The book was optioned. Doshi served as a consultant on the film, an historian in it.

And through the AAHOA connection, the vast puzzle came together as Shah and his co-director met members whose parents and grandparents had direct connections with Manchu and his generosity, whose own family fortunes had been built on the grace and trust of a no-interest handshake loan.

“We were able to tap into this Gujarati network of people,” he said, “and tell a story in a very synced way that is all at once very satisfying but also leaves you wanting more.”

He likens it, in fact, to a thali.

“You have all these different dishes, but everything feels like it’s homemade,” he said of the film, in which a San Francisco stroll with Patel Sarolia becomes a walking tour of where so much of the Patel motel story began, in which interviews with many of the original Patel kids tell the stories of how they grew up – both the joys and the challenges.

“Our hotels became Ellis Island for a lot of us,” Patel Sarolia told Shah. “Although one person came first, other people came, stayed a little bit ‘til they got their own [hotel], and they worked hard to get their businesses.”

It taps into the resilience so many of these immigrants had, said Shah, in particular the stories of Manchu and his two friends from India, who spent years in other countries just trying to get here.

“America was their El Dorado,” Shah said. “And one of the things I love the most is that it’s about what compels people to come here, despite the obstacles they faced in terms of racism and discrimination and use opportunities and happenstance in their own communities to create something incredibly special.”

From the 30 Patel families who, with Manchu’s help, entered the realm of the American hospitality industry between the years of 1949 and 1952 came the families who now control more than 60 percent of the hotels and motels in the United States.

“It’s mind blowing,” he said in the film.

It is. And it’s a story that the film, hopefully, can connect to subsequent generations, Patel and otherwise, who are less directly connected to their immigrant forebears.

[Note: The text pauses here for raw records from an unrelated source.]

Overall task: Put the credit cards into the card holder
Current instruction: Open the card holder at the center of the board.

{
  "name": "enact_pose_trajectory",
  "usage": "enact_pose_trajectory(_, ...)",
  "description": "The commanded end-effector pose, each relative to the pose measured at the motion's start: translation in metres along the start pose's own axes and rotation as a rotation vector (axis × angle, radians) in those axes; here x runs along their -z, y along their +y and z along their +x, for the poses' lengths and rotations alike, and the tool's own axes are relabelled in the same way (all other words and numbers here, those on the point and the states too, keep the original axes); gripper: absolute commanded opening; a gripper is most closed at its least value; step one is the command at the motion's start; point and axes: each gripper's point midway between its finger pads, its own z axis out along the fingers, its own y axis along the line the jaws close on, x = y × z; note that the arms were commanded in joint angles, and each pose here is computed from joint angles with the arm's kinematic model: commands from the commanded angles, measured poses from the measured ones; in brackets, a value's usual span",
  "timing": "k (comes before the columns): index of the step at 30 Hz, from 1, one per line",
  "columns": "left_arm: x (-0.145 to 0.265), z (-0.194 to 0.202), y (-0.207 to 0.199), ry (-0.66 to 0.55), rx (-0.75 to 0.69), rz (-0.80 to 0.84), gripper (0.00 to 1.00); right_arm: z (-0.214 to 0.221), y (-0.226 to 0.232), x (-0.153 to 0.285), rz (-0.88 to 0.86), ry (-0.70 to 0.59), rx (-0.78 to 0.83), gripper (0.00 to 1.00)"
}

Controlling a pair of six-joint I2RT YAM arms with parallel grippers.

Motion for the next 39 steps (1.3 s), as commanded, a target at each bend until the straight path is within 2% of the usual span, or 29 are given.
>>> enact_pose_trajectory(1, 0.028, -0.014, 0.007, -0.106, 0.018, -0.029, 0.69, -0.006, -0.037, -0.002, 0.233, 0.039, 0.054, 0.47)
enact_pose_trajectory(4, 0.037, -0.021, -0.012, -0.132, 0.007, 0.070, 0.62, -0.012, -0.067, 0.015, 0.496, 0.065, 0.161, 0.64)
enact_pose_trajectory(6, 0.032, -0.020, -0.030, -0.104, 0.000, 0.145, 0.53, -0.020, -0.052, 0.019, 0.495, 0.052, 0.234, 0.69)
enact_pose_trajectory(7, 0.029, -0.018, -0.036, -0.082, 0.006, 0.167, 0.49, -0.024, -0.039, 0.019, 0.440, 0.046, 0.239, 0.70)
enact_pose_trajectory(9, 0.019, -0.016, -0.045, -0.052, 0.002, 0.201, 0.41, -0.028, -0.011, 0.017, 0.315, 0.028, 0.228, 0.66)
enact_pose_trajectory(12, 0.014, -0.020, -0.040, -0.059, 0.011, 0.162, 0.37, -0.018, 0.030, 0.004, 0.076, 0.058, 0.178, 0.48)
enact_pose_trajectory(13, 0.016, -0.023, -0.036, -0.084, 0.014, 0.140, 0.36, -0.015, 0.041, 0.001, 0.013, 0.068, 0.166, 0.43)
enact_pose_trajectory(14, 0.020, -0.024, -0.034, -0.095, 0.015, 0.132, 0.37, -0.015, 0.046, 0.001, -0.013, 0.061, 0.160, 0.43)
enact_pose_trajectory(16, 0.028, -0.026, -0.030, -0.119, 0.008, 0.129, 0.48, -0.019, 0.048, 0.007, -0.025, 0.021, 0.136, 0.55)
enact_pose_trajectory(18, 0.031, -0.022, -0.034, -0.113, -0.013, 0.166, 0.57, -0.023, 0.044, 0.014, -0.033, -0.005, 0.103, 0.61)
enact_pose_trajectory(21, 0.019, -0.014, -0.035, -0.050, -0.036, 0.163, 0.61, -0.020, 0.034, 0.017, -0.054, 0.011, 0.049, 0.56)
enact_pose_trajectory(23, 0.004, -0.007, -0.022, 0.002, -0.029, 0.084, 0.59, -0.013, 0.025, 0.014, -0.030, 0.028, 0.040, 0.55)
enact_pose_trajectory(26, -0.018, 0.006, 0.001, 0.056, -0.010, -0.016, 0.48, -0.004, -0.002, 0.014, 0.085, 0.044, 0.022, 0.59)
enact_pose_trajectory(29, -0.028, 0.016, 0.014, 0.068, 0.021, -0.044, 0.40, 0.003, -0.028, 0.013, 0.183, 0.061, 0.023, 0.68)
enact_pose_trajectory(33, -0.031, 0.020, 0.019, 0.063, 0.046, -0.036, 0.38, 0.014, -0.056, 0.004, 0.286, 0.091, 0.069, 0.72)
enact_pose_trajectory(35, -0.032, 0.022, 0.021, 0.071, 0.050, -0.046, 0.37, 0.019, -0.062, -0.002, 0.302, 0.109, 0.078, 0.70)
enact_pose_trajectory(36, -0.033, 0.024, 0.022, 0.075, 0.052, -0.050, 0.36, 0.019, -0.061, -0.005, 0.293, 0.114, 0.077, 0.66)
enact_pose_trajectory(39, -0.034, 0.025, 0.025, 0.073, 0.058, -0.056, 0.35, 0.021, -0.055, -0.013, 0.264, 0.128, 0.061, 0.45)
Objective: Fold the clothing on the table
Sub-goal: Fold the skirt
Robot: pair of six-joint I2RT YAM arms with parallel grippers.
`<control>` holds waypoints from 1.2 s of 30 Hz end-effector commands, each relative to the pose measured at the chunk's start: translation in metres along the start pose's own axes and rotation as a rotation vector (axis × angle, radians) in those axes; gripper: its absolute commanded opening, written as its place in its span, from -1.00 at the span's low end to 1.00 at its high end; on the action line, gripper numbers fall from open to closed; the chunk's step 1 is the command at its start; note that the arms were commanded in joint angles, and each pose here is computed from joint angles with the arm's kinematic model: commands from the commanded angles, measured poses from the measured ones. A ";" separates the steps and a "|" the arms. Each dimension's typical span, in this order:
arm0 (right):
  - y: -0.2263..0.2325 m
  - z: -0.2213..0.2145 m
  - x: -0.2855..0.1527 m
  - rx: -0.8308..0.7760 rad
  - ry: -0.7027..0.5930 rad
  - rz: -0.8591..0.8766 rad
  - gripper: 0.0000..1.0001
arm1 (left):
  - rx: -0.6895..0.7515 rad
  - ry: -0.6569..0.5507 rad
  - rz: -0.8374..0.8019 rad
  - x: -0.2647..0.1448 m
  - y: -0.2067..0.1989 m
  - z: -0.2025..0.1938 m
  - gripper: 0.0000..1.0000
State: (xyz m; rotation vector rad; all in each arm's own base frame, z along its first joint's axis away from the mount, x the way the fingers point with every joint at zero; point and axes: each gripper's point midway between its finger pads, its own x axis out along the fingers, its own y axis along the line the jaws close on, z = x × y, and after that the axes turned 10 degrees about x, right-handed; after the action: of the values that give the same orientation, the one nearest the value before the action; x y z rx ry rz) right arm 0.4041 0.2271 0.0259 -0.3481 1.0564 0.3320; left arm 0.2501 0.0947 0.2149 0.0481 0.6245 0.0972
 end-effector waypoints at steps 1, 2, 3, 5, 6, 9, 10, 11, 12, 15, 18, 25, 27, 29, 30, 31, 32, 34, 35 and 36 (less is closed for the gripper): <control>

“So many people forget their roots. They forget how it all happened. They take it for granted,” said Shah, whose father landed in the U.S. as a 17-year-old student in the late ‘60s and whose mom came later, in 1975, at age 19. Shah was born in New Jersey in 1980. He now has kids of his own.

“So many different Patels who know this story are thankful that this generation is learning it…. It’s a reminder of how hard it was and how important it is to remember the people who came before you and the sacrifices they made.”

It’s remarkable, almost unbelievable, he said, that this story even happened.

And as the film traces it – this immigration story, this story of the American Dream, this history of one of the nation’s biggest, most vital industries – it brings together past and present while looking ahead, toward the future.

“It showcases that the hospitality industry would not be where it is without the contributions of the Indian-American community,” Shah said.